= PROMPT =
Which of the lines below include "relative"? Each one should be copied out.

········

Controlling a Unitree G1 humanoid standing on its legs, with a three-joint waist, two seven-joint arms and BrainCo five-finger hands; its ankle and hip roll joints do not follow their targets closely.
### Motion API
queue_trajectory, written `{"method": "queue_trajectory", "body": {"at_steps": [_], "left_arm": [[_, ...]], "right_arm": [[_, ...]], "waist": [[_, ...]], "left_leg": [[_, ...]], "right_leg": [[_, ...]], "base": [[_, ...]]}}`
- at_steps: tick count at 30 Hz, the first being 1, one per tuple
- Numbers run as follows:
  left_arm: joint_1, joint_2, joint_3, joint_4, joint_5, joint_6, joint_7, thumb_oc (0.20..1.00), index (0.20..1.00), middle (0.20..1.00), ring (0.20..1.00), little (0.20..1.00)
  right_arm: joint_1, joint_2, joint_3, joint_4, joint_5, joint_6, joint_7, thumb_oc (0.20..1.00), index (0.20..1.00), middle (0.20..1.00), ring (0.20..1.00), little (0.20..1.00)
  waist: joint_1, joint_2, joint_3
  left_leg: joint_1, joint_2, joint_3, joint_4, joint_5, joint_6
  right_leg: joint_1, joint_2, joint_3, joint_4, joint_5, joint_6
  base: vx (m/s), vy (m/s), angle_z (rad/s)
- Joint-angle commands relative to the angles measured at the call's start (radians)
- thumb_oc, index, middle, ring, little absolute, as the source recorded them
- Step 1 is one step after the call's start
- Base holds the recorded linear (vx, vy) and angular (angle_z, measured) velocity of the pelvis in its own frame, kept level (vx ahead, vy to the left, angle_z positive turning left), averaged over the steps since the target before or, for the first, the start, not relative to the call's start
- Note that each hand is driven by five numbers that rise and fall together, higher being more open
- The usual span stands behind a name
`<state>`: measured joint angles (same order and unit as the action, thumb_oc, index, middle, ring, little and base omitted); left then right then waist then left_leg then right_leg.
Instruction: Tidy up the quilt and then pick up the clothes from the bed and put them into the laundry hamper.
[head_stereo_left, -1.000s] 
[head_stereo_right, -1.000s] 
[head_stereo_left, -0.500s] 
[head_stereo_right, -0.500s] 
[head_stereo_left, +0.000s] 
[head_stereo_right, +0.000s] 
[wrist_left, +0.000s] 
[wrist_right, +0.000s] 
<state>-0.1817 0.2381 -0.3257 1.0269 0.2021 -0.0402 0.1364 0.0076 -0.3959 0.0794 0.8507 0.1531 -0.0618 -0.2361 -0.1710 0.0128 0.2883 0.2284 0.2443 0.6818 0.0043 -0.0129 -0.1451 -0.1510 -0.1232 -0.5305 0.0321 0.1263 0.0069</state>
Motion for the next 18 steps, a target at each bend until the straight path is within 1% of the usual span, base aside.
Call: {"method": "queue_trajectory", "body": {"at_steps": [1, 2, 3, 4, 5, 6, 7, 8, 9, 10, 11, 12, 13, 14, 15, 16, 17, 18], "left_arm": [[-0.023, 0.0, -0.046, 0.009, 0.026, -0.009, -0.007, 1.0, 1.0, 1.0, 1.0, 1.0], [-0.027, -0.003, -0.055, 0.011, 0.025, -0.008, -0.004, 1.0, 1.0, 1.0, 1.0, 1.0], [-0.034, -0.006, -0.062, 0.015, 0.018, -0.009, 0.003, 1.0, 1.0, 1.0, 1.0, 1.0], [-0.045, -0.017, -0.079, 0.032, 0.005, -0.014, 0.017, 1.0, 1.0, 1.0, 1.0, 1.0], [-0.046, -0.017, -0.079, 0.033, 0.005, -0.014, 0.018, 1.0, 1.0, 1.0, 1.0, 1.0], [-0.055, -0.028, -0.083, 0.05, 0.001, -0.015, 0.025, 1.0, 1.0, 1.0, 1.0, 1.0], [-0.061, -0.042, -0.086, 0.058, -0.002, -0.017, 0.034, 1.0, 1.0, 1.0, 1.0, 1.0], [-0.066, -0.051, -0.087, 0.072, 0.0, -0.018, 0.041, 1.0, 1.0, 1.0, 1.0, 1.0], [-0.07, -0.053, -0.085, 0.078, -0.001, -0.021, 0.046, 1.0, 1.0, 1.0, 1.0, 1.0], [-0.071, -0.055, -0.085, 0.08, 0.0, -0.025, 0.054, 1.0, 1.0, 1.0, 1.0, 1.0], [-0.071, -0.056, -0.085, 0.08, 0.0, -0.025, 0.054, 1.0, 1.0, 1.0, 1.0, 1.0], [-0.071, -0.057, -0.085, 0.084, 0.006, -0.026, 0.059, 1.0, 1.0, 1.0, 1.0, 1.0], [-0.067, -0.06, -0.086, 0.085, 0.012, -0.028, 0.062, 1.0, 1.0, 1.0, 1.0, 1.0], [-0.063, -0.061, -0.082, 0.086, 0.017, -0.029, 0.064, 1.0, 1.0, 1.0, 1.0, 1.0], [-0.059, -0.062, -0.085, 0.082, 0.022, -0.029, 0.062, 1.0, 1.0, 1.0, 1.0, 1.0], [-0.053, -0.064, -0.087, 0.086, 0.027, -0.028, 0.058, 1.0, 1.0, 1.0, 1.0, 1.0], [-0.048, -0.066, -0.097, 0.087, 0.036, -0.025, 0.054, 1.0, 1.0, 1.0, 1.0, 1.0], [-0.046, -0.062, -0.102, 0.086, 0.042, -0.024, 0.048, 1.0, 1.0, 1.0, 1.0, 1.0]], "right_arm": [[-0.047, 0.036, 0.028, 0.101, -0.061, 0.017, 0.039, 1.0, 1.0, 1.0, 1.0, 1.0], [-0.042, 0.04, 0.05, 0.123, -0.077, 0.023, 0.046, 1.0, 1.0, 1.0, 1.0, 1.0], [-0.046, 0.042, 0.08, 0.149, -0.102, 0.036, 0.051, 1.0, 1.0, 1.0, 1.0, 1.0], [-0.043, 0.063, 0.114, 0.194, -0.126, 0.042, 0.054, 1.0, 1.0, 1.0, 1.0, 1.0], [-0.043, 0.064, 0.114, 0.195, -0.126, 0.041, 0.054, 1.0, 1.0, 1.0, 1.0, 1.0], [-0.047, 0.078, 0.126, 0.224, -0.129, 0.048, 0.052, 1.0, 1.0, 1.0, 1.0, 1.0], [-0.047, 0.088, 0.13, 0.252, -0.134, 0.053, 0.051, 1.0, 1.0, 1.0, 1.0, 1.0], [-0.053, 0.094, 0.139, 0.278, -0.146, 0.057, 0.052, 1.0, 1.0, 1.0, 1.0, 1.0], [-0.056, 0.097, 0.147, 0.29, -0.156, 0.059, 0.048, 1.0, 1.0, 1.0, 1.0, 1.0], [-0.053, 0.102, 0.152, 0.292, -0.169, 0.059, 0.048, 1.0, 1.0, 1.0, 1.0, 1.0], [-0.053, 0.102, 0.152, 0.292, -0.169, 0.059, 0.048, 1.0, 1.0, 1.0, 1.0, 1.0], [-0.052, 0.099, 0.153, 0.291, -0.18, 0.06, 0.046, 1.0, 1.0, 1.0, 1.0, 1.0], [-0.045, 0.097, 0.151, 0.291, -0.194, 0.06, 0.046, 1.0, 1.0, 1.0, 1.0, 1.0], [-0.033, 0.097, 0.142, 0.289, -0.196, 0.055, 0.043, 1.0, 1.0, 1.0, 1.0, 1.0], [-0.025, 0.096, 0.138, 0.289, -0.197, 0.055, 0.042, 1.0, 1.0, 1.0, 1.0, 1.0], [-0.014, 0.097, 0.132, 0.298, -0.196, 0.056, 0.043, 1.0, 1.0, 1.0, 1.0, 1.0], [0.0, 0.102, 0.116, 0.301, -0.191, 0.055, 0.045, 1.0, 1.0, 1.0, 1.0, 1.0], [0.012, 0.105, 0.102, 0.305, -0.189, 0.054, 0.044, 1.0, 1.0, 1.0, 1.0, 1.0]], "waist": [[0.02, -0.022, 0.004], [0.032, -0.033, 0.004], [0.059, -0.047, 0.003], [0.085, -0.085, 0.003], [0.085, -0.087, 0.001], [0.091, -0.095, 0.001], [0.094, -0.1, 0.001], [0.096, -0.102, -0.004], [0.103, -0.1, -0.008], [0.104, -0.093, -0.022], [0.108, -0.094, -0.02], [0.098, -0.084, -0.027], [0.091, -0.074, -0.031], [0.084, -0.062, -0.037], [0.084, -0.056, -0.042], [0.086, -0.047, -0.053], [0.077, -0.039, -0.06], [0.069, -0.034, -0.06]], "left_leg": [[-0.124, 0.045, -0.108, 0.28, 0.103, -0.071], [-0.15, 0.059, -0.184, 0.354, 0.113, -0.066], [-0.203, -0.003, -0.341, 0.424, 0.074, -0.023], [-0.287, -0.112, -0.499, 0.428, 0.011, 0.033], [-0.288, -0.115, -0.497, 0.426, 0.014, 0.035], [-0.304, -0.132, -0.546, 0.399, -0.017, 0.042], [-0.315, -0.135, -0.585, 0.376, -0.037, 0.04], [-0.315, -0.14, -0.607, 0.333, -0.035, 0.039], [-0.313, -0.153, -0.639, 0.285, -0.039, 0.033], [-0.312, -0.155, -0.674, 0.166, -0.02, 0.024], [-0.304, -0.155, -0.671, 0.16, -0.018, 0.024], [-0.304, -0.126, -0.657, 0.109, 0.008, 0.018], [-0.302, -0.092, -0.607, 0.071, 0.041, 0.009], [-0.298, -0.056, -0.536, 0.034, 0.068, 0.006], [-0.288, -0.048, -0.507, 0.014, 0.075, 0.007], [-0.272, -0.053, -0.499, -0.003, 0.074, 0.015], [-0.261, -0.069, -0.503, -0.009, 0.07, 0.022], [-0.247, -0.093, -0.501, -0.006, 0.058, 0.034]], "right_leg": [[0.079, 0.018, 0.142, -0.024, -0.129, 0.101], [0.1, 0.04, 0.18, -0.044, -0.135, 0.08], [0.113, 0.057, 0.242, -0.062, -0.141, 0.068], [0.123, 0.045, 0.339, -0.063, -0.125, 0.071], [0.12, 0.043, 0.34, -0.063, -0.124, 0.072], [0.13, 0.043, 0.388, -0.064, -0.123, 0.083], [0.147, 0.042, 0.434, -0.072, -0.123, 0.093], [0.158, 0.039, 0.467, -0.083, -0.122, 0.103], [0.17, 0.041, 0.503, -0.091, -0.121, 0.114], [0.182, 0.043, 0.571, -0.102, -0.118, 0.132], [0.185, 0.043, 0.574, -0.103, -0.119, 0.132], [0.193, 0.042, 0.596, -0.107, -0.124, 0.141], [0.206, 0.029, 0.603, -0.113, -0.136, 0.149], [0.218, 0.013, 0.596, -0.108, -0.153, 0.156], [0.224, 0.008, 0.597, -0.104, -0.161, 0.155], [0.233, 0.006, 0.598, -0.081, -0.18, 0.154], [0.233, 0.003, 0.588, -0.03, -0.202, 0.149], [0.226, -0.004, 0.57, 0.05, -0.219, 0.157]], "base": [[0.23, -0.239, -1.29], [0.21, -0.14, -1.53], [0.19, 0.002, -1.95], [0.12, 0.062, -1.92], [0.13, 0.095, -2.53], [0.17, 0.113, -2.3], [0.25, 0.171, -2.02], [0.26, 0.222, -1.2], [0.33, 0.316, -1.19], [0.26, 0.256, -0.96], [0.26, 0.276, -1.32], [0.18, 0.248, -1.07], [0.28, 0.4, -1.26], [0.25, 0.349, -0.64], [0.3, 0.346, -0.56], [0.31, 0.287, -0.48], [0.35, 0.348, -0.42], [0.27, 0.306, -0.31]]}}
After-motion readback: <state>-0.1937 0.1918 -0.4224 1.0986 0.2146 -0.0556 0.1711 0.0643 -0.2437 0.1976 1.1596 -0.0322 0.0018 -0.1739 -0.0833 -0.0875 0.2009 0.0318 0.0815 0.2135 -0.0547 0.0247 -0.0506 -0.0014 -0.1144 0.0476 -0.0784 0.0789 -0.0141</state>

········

= REPLY TO THE EXERCISE =
- Joint-angle commands relative to the angles measured at the call's start (radians)
- Base holds the recorded linear (vx, vy) and angular (angle_z, measured) velocity of the pelvis in its own frame, kept level (vx ahead, vy to the left, angle_z positive turning left), averaged over the steps since the target before or, for the first, the start, not relative to the call's start

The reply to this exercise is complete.